Without giving any explanation to the girl, without even telling her that he was leaving her, he leapt into his saddle and rode down to the stream where the two wagon men were watering the mules. He spoke to the older of them, bidding him keep a big fire burning and to see that the mules were well secured. Then he entered the shallow stream and followed its current to a point near to where he had left his two companions, when he whistled to them and signed to them to come down to him.

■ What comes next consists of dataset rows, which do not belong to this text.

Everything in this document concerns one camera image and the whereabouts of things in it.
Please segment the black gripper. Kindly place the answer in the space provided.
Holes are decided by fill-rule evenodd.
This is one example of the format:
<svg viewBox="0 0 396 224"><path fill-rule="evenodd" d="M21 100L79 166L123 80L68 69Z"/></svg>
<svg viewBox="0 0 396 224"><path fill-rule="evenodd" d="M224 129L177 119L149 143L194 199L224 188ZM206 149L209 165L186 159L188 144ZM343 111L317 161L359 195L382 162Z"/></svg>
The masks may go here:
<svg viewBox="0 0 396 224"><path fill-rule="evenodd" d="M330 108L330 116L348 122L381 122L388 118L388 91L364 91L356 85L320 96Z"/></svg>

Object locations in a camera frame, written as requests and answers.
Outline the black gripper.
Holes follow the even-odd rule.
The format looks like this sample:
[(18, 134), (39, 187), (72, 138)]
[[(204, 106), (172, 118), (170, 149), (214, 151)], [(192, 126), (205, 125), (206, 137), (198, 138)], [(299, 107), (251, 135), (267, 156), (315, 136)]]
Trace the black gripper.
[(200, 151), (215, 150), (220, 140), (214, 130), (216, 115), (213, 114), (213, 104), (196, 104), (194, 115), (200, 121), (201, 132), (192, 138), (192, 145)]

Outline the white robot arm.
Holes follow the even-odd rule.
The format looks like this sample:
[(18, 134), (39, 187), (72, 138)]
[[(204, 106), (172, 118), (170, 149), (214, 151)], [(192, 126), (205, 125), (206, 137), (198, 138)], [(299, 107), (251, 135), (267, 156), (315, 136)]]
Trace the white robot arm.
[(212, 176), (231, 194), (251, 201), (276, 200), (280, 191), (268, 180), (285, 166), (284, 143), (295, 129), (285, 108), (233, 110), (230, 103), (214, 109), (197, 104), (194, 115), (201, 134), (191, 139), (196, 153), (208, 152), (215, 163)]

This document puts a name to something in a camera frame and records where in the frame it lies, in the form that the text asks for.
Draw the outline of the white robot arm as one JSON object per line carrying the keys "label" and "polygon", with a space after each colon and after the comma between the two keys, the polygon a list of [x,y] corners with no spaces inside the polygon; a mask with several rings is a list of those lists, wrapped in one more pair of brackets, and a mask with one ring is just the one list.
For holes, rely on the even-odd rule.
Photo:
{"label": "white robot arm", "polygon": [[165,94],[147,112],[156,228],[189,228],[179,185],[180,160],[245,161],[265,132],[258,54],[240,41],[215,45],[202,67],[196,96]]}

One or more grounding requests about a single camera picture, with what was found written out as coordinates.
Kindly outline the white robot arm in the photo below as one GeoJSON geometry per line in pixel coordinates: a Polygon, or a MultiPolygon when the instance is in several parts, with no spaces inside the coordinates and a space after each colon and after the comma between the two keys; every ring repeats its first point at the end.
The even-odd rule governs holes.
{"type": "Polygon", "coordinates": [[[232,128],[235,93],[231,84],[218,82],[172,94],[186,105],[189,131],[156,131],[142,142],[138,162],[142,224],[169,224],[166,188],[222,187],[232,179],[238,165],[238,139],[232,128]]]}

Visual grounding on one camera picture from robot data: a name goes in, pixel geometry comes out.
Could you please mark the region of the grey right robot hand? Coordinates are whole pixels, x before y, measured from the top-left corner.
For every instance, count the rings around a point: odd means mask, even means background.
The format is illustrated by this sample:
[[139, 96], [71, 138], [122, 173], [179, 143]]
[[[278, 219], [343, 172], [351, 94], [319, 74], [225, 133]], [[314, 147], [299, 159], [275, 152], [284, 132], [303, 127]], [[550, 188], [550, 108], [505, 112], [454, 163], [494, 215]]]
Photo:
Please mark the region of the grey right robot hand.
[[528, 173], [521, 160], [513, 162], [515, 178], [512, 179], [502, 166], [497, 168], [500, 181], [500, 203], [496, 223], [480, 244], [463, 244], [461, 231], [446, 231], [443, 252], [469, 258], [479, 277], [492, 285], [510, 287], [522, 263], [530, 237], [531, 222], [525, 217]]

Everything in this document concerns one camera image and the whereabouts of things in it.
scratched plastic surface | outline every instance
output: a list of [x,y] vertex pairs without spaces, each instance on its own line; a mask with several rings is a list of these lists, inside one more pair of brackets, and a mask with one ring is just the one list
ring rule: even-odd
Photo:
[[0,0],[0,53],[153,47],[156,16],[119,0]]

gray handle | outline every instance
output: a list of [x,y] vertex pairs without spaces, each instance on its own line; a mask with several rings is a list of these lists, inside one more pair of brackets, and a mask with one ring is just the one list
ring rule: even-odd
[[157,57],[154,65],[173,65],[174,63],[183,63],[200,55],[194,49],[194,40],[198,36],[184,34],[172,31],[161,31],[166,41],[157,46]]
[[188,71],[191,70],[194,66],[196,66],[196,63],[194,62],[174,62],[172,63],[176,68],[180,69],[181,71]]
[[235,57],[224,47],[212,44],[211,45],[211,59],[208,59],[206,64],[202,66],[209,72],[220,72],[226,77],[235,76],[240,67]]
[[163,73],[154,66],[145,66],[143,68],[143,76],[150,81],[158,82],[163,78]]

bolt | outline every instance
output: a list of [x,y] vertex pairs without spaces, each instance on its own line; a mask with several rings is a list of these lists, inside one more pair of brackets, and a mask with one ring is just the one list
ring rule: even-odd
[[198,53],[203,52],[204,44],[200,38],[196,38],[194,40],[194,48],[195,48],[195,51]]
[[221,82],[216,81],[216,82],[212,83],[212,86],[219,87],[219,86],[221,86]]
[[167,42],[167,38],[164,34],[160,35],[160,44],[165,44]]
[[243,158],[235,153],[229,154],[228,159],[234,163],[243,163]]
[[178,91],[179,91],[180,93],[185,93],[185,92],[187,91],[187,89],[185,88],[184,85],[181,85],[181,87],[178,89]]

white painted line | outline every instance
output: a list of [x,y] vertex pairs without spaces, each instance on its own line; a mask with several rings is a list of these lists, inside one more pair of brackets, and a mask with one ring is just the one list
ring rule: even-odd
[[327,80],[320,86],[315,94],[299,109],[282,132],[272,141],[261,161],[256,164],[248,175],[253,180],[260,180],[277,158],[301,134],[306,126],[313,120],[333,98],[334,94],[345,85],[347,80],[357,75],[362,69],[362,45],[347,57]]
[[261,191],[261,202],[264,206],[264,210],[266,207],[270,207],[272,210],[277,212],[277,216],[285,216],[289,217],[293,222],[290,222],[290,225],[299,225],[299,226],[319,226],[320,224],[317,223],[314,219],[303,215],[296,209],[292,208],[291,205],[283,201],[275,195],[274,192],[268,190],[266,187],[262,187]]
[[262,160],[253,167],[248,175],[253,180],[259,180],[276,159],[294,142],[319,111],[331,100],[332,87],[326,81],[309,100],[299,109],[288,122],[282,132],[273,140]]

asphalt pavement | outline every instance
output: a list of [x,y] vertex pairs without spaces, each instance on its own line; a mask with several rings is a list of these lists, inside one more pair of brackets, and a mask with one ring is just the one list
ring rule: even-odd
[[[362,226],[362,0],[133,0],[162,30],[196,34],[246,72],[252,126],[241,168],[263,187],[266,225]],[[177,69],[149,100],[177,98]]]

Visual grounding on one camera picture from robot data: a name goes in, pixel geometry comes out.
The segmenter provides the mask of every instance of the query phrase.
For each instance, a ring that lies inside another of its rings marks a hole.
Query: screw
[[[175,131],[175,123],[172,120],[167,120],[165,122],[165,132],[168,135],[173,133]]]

"It's all right, Percy, my boy," he announced as they joined him. "I have interviewed the owner of the innocent hair-pin and seen her picture of Minnewanka Peak. It's great! I find she is some scared about Nick-By-Night. She's got some fixings that would be worth his stealing, and—well, if you two chaps see no objection, I figure we may as well hang around hereabout until morning."

"Joining Miss Hair-pin's encampment?" questioned Percy.

"Not exactly," Silk answered, "but keeping an eye on it from ambush."

"Why did you come back along the bed of the stream?" Percy wanted to know. "Why did you bring us off the trail?"

"Just a whim of mine," smiled the sergeant. "I didn't want to make a return track. I wanted you two to leave the hoof-marks of two horses leading off the trail. There'll be a full moon to-night, and if any one—any bandit or highwayman—should follow on our traces, he'll think just what I mean him to think, that two of us have gone off on a side track, leaving the wagon unprotected."

"Say, you wouldn't take such elaborate precautions if you didn't suspect that something was goin' to happen," declared Percy. "But, of course, you couldn't well leave a mere girl in such a situation."

"That is what I thought," said Silk. "We will lie in our blankets within close call."